Pete Lollar, an Emory hematologist, recalls seeing a cartoon that illustrated the long odds; thousands of pills were pouring into the open end of a huge funnel, while one measly survivor made it out of the bottom. The image resonated with him because he lived through the process with a drug he invented to treat acquired hemophilia A, a rare condition that usually strikes older people.

Lollar started investigating Factor VIII, a protein that helps blood clot, four decades ago. In 1992, he and his lab partners at Emory discovered a way to synthesize the substance to treat hemophilia patients. After failing to find a pharmaceutical company to license the technology, Lollar co-founded a company with the university to license the technology and develop a medication.

Twenty years later, after several pharmaceutical firms had licensed or sublicensed the technology, the drug had still not won federal approval. It was in the wilderness between research and commercialization, what people in drug development call “the valley of death.” Lollar blames economics. The market for the medication was relatively small—in pharmaceutical parlance, it was an “orphan drug”—so none of the successive companies felt an urgent need to spend the money to finish testing. Lollar kept at it. Finally, in 2014—twenty-two years after Lollar disclosed his invention to Emory—Baxter International won FDA approval for his hemophilia drug, obizur.

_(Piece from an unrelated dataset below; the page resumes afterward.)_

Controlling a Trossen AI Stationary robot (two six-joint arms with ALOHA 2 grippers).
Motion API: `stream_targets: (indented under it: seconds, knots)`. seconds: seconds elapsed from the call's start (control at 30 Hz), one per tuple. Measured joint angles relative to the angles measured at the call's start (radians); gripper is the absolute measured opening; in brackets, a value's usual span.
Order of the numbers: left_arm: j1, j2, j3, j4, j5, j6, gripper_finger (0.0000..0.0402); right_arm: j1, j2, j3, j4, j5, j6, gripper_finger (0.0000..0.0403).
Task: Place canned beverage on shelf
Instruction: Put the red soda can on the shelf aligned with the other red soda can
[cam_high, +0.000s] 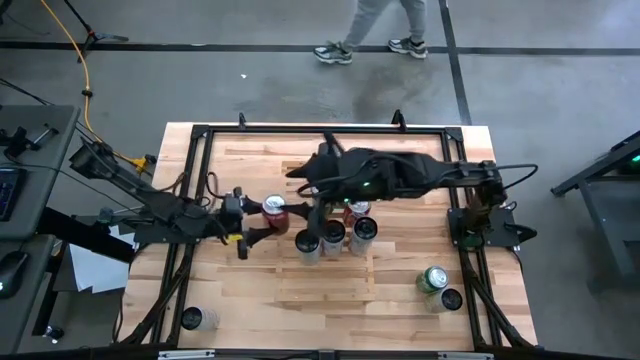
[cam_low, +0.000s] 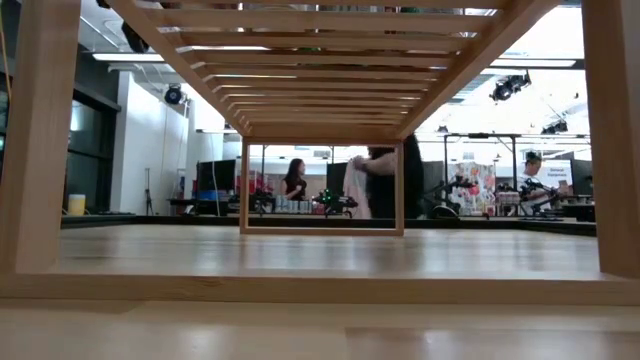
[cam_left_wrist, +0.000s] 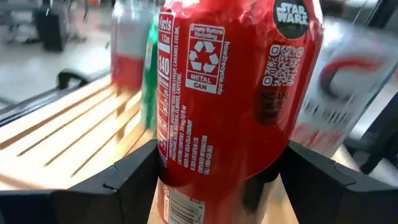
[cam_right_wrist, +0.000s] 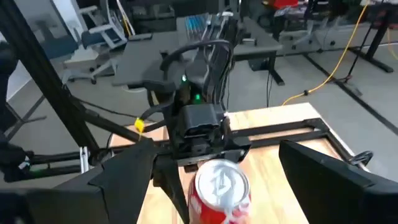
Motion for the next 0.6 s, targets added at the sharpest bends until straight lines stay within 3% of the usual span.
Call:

“What I learned,” Lollar says, “is that getting a drug to market is an idiosyncratic process. There are no easy formulas, and there are many routes to failure. Once you disclose an invention, the university has to like it well enough to spend money to prosecute the patents. And then it has to try to find a company to license it. The company has to be willing to spend the money to perform preclinical work and do clinical trials. The longer it goes, the more expensive it gets.”

Even when a drug is approved, the struggle isn’t over.

Christian P. Larsen, professor of surgery in Emory’s Department of Transplantation, co-developed a drug called belatacept that reduces the chance of kidney transplant rejection. After nineteen years of development, Bristol Meyers Squibb secured FDA approval for the medication in 2011, and Larsen and his co-discoverer, Thomas C. Pearson, executive director of the Emory Transplant Center, marked the triumph by performing the first kidney transplant using the drug.

But that was just the beginning.

“We tell the story of belatacept like it was linear,” Larsen says, “but it wasn’t. There were so many fits and starts, peaks and valleys, other candidates that we decided not to pursue. And then when you get the drug approved, there really isn’t a moment when you get to declare victory.”

He continues. “That was a big revelation for me. It’s never over. You have to do follow-up studies, keep investigating the best way to use it, find the most effective companion drugs. If you take the long view of solving problems for patients, drug discovery is an ongoing process.”

A NEW GENERATION OF ‘ACADEMIC ENTREPRENEURS’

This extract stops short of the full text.